CEBU CITY – A top business leader here on Wednesday expressed support to the Bangko Sentral ng Pilipinas’ (BSP) stand that raising interest rates too early will cause more harm to the recovery of the Philippine economy.
“The Cebu Chamber of Commerce and Industry (CCCI) supports BSP Governor Benjamin Diokno’s analysis (on raising interest rates),” CCCI president Felix Taguiam said in a statement.
Diokno earlier said the harm of “tightening monetary policy too soon exceeds the harm of moving too late” given that the Philippine economy is at its early state of recovery.
“CCCI underscores that we are still in the period of uncertainty where businesses are striving hard to survive, some are on their way to recovery, while some are still trying to figure out how to navigate this pandemic,” Taguiam said in a gesture of support to the government’s current monetary policy stance.

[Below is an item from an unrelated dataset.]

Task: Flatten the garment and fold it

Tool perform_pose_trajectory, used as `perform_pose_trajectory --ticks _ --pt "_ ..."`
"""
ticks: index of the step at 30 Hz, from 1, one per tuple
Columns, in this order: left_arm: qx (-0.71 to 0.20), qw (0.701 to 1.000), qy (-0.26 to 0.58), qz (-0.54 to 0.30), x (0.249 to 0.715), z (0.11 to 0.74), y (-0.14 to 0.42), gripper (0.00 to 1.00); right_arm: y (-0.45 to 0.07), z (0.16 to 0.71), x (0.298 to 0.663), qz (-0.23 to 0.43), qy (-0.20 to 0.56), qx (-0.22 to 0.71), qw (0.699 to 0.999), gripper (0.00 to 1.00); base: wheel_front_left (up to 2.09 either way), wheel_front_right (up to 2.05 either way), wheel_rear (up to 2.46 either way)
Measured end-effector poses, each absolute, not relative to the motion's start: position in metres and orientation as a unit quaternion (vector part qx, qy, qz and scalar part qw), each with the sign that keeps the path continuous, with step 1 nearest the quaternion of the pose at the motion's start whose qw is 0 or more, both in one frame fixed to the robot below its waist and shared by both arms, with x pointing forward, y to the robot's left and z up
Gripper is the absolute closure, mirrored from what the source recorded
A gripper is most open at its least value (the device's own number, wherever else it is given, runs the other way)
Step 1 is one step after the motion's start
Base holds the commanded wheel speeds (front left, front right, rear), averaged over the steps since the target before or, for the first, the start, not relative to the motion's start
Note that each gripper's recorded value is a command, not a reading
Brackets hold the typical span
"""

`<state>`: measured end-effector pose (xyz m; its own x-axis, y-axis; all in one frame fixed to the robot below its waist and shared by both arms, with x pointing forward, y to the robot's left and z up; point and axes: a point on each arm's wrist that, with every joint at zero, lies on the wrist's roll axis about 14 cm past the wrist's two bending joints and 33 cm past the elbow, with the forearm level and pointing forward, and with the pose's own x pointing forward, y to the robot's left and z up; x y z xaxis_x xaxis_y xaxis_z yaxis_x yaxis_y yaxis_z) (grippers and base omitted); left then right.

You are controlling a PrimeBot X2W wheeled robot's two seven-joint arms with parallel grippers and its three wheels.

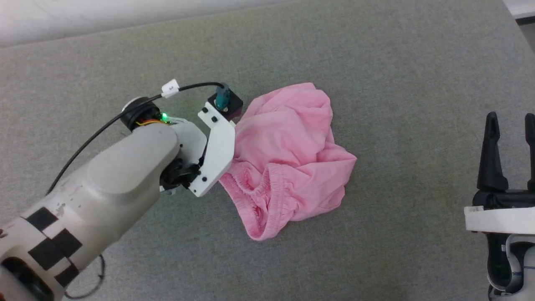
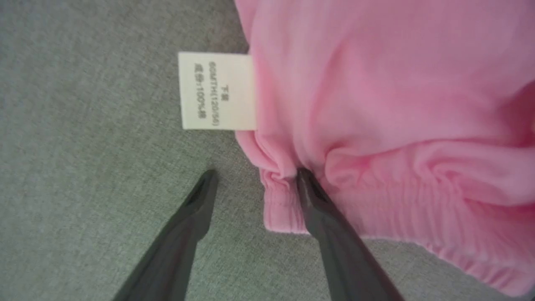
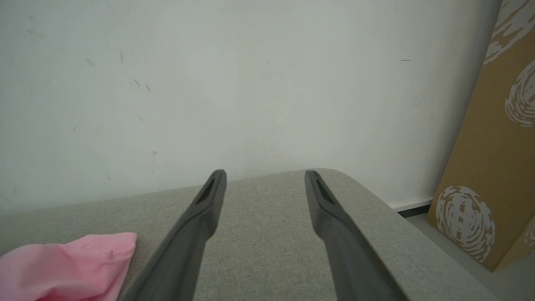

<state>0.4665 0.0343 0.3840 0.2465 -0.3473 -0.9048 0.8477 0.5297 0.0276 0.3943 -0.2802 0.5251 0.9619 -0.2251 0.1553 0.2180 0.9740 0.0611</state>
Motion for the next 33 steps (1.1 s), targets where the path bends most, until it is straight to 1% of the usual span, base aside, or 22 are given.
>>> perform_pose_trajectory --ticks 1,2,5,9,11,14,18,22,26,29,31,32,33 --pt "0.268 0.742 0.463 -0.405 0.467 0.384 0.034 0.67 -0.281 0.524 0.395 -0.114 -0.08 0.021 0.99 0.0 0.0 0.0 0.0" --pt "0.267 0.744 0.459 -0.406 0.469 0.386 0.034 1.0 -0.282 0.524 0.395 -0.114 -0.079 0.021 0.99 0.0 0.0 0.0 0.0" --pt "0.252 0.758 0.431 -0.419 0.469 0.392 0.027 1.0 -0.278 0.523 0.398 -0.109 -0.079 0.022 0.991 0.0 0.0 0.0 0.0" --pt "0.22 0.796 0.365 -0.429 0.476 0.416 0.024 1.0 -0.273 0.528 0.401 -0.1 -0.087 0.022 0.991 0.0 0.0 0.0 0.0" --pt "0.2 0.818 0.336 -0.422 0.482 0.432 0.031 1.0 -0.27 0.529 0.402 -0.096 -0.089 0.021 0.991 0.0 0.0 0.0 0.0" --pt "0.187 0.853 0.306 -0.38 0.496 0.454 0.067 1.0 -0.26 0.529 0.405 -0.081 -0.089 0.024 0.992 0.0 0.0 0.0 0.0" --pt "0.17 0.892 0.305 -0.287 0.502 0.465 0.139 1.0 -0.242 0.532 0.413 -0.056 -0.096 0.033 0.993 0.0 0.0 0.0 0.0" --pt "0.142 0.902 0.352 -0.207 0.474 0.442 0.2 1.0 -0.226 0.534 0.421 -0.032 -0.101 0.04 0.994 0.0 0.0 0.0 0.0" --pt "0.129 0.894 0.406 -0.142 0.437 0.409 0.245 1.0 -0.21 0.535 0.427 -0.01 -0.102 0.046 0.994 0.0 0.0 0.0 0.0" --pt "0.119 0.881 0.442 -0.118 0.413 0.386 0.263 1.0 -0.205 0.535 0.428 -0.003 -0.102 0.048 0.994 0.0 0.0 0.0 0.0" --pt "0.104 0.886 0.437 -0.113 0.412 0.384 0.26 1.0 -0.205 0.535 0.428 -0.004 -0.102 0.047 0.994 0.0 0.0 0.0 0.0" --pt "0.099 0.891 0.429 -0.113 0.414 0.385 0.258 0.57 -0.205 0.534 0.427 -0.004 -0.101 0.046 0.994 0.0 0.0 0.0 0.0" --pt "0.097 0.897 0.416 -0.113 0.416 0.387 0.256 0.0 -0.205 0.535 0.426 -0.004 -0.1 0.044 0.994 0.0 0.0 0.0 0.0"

He said what is needed now are more support mechanisms to communities especially in developing nations like the Philippines, such as low bank borrowing rates and relaxation of banking application regulations and accounting rules.
Taguiam said these measures will help spur the country’s recovery efforts.
He cited that in 2021, the economic performance of Central Visayas, where Cebu is a major economic powerhouse, declined by 9.9 percent largely attributed to the impact of the coronavirus disease 2019 (Covid-19) pandemic.
“And there is no guarantee when things will go back to normal and life will be easier again,” he added. (PNA)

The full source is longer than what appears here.